══ PROVIDED MATERIAL ══

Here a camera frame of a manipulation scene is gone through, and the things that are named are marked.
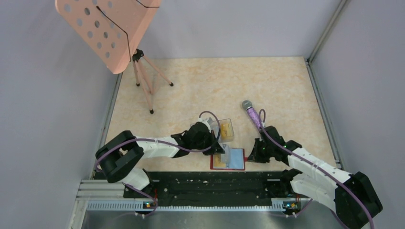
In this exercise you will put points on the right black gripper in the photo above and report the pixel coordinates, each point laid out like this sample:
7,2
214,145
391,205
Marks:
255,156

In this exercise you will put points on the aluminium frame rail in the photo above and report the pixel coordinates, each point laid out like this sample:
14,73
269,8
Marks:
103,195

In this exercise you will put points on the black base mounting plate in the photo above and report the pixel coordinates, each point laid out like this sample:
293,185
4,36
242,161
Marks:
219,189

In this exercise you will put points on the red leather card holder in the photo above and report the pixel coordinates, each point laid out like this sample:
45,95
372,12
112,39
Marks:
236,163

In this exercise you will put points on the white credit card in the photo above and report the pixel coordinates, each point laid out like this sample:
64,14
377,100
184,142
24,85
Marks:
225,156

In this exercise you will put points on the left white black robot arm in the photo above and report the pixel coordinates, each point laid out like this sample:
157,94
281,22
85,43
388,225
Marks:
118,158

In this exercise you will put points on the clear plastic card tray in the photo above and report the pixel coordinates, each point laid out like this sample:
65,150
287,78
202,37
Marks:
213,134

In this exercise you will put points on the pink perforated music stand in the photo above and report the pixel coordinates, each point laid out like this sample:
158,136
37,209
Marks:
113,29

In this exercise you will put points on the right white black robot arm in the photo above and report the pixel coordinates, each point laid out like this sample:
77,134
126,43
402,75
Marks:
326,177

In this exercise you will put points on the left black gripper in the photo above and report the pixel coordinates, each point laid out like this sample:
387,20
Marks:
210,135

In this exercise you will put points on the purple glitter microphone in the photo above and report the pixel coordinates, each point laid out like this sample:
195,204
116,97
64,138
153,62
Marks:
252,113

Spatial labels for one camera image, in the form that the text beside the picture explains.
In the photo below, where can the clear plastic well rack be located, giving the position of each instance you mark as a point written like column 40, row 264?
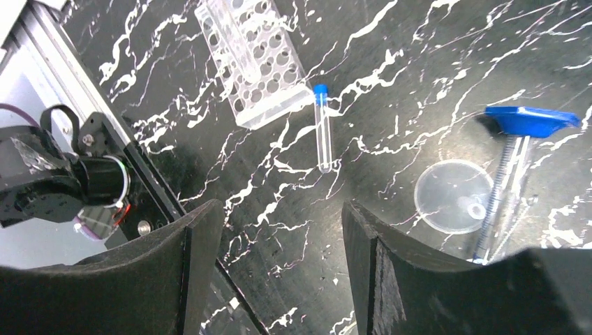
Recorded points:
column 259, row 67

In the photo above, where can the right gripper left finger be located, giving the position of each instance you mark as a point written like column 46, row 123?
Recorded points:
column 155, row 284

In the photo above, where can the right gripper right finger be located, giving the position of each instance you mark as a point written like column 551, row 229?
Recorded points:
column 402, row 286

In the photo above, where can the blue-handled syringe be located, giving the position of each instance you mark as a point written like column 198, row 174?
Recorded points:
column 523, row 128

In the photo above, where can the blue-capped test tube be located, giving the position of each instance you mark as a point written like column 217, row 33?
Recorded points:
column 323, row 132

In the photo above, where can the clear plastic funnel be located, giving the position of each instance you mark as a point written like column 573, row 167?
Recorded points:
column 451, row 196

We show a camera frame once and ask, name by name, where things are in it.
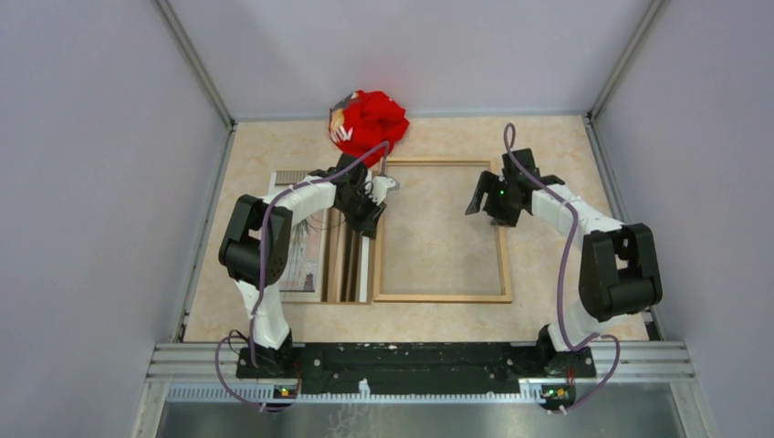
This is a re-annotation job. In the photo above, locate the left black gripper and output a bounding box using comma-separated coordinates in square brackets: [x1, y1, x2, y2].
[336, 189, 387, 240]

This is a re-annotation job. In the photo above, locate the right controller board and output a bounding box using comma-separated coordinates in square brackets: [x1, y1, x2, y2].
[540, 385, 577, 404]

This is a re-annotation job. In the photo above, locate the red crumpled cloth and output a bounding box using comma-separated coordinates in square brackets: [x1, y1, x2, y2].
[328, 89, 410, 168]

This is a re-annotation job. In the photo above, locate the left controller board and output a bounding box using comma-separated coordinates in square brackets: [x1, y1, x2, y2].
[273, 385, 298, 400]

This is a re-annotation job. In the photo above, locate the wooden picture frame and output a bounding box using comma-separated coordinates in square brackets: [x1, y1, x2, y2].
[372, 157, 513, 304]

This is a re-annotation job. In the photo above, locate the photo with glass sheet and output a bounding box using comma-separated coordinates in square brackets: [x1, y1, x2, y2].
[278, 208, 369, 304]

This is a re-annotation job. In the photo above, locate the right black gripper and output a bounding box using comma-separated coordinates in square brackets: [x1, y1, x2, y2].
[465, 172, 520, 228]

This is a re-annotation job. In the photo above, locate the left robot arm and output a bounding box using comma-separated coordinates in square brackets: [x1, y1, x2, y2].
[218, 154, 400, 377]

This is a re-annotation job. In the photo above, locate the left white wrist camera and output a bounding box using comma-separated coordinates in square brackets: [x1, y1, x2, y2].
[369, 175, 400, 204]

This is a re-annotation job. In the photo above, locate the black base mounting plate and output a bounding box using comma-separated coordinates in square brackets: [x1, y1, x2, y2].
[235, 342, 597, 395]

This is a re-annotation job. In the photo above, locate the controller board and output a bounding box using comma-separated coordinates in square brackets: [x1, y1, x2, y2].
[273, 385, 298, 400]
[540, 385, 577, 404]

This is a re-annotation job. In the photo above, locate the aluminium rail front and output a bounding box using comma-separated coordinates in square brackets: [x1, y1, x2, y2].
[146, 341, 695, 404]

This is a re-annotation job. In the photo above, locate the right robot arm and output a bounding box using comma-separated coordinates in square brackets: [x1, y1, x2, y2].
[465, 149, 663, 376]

═══
══ PROVIDED MATERIAL ══

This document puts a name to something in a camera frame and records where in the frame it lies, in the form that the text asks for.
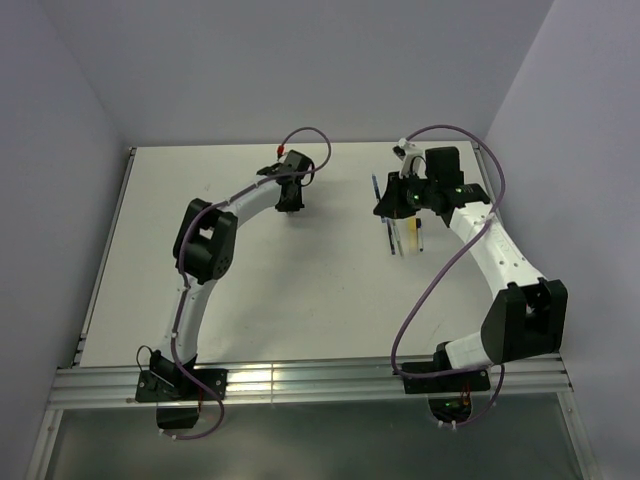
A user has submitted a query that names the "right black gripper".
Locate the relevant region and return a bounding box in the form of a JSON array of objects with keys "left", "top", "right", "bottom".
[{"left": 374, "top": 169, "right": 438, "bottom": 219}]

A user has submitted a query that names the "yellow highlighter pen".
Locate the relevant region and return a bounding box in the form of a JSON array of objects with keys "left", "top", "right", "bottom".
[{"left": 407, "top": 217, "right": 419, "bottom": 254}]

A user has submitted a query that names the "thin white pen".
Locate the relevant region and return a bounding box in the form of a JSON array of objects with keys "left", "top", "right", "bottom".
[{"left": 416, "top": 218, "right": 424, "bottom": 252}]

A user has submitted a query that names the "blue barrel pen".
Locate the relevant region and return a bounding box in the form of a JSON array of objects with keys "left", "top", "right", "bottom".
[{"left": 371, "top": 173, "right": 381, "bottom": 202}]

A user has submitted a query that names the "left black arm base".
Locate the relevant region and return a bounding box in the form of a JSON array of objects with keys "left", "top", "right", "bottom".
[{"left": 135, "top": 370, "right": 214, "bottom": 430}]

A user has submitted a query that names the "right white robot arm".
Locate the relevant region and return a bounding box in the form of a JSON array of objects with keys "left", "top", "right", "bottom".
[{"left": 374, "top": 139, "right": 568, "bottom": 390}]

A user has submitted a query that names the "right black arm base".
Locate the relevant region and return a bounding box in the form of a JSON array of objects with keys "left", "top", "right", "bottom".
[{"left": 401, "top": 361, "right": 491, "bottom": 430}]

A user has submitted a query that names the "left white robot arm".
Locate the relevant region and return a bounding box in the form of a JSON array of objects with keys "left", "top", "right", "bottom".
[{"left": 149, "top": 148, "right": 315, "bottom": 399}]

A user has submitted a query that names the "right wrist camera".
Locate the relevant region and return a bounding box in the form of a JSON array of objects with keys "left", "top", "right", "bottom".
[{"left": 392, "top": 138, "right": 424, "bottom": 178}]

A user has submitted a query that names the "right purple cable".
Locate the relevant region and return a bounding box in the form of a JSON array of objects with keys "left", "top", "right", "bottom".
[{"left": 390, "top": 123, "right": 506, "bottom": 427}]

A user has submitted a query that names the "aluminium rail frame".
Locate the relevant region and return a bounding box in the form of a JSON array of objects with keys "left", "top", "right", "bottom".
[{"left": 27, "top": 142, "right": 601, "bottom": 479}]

═══
══ PROVIDED MATERIAL ══

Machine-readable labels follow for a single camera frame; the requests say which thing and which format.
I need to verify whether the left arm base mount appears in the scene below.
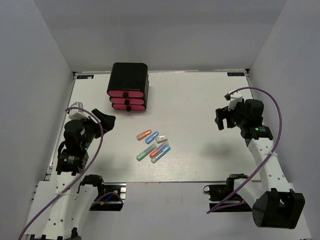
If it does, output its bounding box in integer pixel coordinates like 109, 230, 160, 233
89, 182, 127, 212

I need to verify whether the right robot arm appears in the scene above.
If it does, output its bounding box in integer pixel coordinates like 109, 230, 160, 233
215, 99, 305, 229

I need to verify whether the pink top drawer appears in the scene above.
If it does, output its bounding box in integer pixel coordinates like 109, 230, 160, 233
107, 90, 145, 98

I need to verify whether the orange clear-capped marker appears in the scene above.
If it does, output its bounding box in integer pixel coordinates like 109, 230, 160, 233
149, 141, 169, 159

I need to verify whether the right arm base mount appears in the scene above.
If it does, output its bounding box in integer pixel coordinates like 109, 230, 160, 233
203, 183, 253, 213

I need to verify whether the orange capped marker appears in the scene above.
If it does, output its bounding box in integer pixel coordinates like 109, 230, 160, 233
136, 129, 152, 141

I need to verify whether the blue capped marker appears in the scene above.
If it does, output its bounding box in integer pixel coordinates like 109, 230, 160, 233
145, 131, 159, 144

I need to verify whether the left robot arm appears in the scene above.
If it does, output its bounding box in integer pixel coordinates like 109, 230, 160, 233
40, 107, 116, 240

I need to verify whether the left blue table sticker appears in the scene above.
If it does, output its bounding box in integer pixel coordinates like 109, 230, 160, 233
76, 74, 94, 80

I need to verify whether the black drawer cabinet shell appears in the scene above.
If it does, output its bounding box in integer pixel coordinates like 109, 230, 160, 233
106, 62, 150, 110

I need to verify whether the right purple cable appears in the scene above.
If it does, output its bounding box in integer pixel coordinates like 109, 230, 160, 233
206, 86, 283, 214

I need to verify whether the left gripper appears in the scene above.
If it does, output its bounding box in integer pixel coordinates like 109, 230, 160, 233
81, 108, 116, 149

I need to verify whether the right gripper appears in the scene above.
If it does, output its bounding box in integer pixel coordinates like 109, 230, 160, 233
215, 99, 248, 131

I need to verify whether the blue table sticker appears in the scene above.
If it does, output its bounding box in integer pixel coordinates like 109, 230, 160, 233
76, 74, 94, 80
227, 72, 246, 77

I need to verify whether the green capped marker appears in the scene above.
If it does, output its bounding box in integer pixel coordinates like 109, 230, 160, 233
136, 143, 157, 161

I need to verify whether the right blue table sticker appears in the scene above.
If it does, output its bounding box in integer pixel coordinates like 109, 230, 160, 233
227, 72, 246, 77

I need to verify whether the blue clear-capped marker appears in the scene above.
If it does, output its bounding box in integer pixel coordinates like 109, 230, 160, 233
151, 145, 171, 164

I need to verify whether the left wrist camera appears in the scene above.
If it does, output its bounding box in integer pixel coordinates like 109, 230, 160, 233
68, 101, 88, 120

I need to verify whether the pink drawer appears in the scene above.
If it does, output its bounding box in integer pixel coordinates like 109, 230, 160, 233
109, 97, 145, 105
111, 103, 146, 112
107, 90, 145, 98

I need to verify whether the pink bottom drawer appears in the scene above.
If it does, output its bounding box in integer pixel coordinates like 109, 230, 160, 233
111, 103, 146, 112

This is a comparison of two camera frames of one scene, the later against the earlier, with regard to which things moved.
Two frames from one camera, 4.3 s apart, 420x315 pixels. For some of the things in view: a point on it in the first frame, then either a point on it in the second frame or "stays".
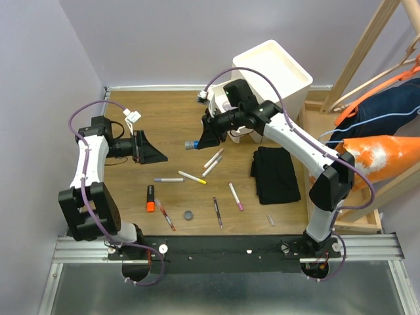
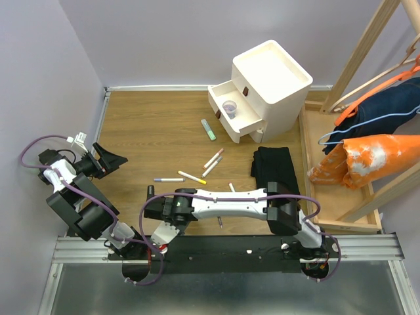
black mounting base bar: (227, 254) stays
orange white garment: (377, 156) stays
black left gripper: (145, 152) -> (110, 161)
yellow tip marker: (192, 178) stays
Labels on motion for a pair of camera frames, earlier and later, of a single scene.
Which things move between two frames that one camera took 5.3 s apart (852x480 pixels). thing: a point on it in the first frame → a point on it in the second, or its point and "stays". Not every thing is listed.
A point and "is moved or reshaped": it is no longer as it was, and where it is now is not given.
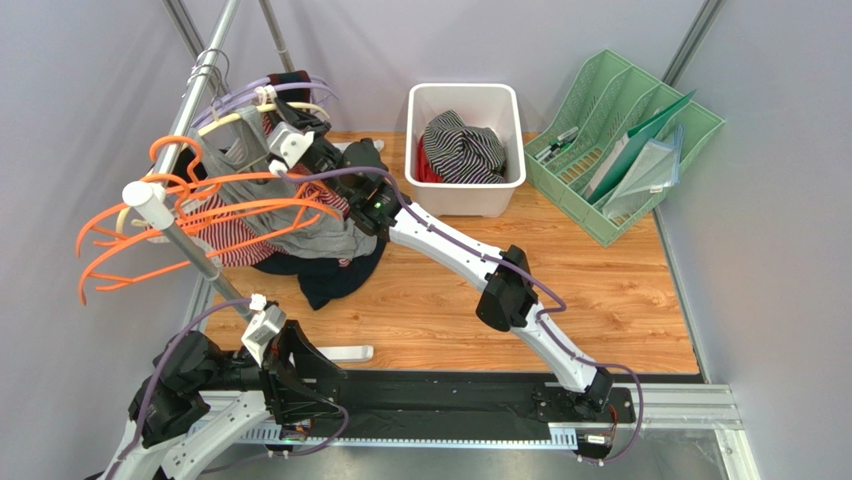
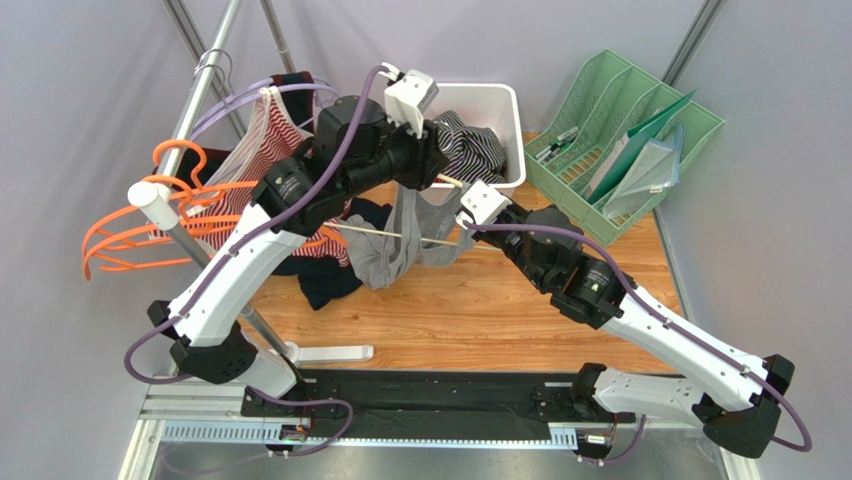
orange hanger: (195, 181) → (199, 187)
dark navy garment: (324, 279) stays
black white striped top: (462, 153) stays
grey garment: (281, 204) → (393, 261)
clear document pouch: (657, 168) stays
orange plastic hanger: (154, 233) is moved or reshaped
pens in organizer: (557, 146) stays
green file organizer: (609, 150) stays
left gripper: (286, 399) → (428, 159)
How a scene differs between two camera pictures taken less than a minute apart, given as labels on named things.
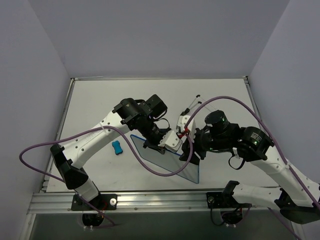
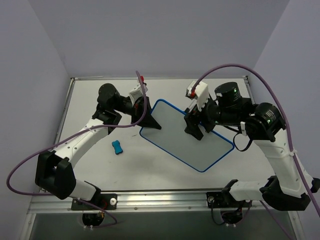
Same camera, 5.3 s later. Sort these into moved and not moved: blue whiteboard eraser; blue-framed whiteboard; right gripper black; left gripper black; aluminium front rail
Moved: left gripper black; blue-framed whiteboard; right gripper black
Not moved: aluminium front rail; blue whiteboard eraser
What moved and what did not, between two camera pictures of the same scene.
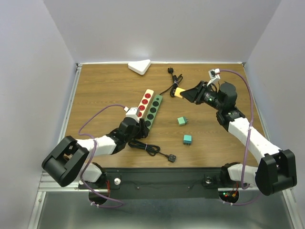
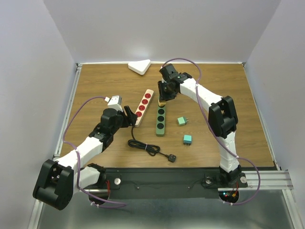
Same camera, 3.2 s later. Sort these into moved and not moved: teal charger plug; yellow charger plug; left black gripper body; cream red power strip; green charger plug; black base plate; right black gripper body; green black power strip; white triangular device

═══

**YOUR ASSIGNMENT:**
Please state how many lines hold the string "single" in the listing above, giving the figure alone.

**TASK ANSWER:**
2